When I began writing this essay, I thought it would be about art, or my experience of art, and the specter of violence against women behind the protected legacies of powerful artists, Carl Andre being only one example. Then it became the specter of violence, period, as it affected the legacies of women. But by the time I reach the end, perhaps it’s more about time, about haunting. Or the fear of heights. The experience of living inside the body of a woman of color, an Asian woman, my fraught relationship to ideas like taking up space.
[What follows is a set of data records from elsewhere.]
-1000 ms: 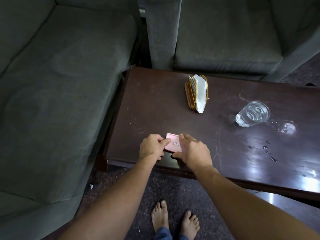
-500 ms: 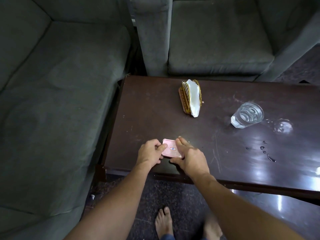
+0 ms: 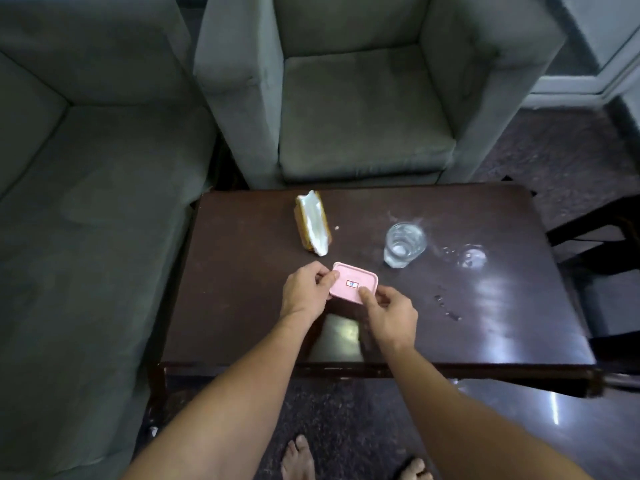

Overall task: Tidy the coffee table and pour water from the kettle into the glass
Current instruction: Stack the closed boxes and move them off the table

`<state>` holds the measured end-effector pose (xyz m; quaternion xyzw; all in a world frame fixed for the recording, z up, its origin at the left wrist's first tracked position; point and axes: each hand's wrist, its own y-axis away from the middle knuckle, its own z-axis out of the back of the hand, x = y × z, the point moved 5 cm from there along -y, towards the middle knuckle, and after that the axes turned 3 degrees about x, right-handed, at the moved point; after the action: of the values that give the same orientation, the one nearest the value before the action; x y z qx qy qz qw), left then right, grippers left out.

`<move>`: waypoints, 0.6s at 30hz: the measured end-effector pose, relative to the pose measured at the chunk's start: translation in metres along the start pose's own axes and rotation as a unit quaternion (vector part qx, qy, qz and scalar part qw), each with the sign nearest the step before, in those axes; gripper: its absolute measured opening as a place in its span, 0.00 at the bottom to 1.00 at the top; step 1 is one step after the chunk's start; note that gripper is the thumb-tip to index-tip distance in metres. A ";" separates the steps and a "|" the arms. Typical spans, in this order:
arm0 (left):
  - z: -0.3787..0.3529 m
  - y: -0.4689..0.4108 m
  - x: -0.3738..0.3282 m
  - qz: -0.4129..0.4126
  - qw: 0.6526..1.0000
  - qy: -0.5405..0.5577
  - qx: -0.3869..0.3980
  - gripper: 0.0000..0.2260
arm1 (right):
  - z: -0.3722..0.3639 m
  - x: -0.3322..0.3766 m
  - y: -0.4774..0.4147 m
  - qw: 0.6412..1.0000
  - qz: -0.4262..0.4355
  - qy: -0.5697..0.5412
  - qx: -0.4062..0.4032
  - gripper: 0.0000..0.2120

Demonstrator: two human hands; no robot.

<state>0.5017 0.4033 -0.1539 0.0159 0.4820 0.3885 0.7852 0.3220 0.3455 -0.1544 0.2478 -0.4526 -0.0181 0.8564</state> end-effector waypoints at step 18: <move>-0.198 0.034 -0.411 -0.223 0.970 -0.060 0.073 0.10 | 0.400 0.061 -0.060 0.956 -0.041 -0.126 -0.261 0.13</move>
<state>0.2334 0.1003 0.0599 -0.0112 0.4523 0.1654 0.8763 0.0556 0.1145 0.0526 0.0296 -0.5255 -0.2013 0.8261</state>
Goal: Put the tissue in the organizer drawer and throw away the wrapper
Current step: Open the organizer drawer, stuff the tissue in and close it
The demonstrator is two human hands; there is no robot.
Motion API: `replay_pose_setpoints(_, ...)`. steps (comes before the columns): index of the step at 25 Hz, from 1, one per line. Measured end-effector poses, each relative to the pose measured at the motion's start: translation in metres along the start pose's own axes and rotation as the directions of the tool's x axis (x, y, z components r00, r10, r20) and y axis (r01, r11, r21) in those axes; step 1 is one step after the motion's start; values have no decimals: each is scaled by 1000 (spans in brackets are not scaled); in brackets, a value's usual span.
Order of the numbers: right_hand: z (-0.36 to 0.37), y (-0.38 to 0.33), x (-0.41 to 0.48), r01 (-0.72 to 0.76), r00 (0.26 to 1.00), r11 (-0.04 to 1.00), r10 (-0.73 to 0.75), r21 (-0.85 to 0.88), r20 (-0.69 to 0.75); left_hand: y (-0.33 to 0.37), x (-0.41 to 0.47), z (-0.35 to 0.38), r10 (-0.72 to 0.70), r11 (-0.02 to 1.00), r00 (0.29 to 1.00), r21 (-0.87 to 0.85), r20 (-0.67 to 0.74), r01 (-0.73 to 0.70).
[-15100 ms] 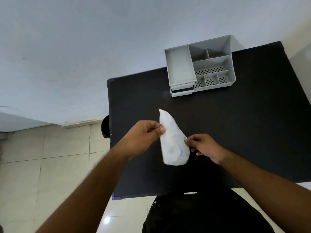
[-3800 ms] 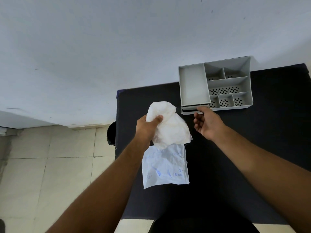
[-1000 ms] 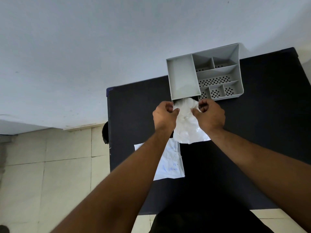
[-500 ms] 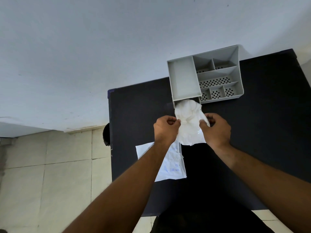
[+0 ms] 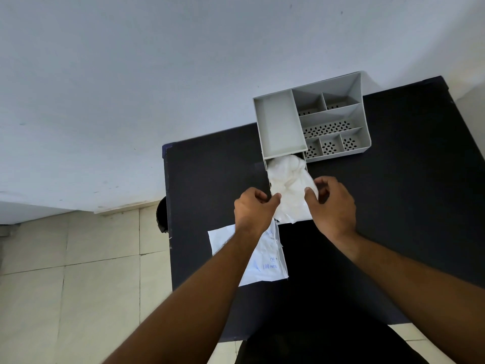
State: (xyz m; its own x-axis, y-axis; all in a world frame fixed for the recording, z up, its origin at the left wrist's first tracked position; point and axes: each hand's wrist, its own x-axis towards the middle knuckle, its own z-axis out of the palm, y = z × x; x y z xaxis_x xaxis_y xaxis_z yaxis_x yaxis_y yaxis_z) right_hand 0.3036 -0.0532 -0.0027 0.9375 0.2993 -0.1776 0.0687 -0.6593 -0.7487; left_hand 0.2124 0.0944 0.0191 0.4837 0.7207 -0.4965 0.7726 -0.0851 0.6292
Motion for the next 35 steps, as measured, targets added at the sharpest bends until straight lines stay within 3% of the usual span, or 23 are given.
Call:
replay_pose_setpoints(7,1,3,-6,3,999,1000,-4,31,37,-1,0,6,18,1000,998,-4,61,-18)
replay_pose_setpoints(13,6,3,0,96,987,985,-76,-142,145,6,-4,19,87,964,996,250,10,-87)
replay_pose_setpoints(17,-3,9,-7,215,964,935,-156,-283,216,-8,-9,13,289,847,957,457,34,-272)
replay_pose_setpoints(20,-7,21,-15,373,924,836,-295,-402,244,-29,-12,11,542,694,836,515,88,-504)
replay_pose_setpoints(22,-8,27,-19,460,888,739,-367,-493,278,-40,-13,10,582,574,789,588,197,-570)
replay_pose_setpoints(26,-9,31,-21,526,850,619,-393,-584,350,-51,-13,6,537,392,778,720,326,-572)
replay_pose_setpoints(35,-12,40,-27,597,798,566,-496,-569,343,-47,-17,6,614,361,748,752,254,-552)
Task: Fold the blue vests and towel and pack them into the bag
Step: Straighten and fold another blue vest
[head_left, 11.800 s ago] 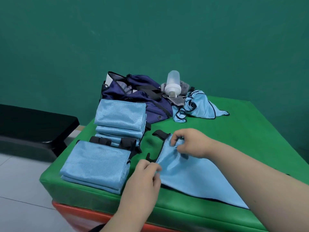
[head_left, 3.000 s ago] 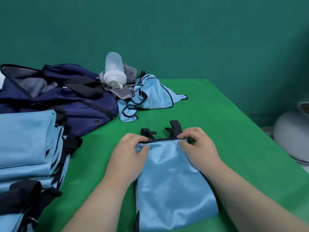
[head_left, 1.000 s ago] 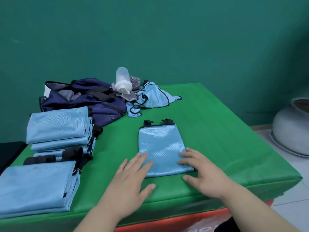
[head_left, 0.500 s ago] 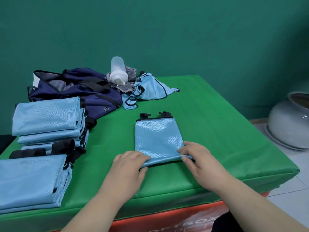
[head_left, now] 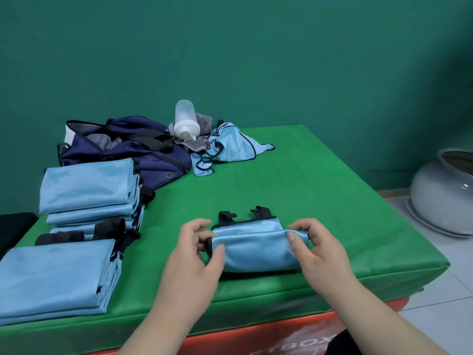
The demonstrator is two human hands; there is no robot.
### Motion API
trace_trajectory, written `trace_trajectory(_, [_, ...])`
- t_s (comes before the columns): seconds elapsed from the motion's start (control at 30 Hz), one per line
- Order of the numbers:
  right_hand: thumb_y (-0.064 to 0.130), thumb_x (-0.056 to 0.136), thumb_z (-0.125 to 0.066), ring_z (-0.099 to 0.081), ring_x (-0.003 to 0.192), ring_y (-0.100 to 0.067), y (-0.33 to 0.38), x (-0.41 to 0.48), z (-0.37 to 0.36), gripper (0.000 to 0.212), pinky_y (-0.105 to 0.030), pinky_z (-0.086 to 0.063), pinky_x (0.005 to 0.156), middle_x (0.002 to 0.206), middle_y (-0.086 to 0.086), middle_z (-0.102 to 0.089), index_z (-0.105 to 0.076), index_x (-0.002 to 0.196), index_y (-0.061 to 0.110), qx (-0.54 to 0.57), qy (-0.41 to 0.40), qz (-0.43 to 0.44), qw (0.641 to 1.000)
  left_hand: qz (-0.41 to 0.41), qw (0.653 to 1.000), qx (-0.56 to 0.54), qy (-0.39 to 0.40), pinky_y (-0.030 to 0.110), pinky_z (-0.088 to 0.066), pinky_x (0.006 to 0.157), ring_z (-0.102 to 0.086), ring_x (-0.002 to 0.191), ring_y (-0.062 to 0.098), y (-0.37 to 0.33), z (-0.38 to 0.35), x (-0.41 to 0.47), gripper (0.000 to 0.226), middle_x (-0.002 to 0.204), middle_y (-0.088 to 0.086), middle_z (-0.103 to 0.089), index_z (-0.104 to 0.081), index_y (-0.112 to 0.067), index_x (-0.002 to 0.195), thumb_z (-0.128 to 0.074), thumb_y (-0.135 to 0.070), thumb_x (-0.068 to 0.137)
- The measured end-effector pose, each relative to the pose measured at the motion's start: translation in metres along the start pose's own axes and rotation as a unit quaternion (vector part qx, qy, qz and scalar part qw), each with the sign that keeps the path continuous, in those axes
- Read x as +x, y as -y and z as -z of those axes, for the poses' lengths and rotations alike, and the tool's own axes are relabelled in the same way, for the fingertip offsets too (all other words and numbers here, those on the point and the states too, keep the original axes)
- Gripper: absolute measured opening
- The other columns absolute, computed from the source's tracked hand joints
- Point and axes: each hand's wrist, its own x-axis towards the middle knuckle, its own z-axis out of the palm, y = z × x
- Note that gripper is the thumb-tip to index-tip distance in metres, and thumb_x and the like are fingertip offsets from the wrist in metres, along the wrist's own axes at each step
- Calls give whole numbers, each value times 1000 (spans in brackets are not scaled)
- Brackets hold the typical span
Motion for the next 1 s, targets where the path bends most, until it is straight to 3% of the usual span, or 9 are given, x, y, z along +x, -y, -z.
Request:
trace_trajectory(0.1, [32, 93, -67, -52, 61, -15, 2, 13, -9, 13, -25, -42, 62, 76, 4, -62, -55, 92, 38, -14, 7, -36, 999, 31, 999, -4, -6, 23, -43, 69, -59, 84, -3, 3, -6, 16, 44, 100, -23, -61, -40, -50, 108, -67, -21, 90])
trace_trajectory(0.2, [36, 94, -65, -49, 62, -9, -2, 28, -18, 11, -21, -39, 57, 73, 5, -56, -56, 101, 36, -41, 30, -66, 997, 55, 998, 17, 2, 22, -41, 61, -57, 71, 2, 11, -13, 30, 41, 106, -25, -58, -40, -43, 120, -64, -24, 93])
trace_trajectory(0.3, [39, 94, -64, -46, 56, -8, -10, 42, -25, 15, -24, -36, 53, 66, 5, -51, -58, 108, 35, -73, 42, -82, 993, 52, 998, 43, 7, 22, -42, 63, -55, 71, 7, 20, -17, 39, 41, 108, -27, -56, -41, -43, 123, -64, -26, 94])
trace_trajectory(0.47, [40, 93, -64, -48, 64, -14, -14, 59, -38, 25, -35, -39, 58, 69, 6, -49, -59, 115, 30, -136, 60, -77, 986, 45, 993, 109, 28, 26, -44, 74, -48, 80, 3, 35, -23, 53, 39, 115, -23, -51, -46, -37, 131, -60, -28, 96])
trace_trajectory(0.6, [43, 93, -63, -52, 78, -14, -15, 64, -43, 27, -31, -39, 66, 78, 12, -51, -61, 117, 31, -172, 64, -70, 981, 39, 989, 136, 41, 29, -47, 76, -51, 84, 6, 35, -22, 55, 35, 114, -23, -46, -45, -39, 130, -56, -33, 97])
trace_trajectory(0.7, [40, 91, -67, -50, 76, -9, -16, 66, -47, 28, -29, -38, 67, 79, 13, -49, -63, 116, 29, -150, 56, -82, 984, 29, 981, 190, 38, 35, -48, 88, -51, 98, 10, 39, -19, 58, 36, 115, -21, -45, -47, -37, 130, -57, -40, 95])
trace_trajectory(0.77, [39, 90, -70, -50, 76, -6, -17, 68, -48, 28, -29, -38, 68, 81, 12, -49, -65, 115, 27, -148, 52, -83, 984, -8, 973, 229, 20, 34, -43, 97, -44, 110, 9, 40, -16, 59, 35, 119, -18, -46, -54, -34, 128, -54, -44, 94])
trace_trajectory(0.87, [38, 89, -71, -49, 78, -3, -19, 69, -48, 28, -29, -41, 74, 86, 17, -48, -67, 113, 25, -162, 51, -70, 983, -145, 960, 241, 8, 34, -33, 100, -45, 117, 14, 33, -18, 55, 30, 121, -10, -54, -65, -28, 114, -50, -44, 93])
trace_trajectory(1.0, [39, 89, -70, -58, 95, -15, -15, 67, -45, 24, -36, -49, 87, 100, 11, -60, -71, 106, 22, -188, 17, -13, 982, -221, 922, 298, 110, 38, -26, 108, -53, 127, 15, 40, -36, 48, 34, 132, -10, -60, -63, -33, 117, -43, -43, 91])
I am grateful that this month, I will get fully vaccinated, but I am afraid of returning to public spaces when my body will be read as an agent of disease, as unwelcome. It is fact that others do not think I, or many Asian women, deserve to exist in a public space, that we do not belong. I also have to contend with the fact that many of the incidents were reported in places that I have called home, in some degree or another: the Bay Area, where I grew up, and New York City, where I’d lived for years as a young adult.

I used to feel safe in these places I did call home. I used to be quite fearless as a younger woman. I used to talk back defiantly when I heard racial slurs on the subway. Once, in a Manhattan diner, a white man called me a “cunt” and told me to “go back to Tokyo” and I decided to throw the contents of my glass of cold water on his face. I’m not sure how I would react now.


Or perhaps this essay is about windows, what they can mean. A window can symbolize a future, or the ground. Or neither, or nothing at all. Last night I had a dream. Looking out the window of a high-rise apartment I once lived in, I realized that the whole building was underwater. And then I saw the shape of a whale shark, its beautiful, living heft. The whale shark is nothing like a Carl Andre sculpture—it is so much more powerful. It came thundering close to me, breaking the window, breaking the building, and then suddenly my apartment was flooding with water. There was no gravity under the ocean, no gravity to fear living in this high-rise with the window as a balcony. Dream-me did not panic. Dream-me still couldn’t get over that passing moment, that wonder, the emotion I felt as I saw the whale shark, how it materialized in front of me with its spotted, sinuous back.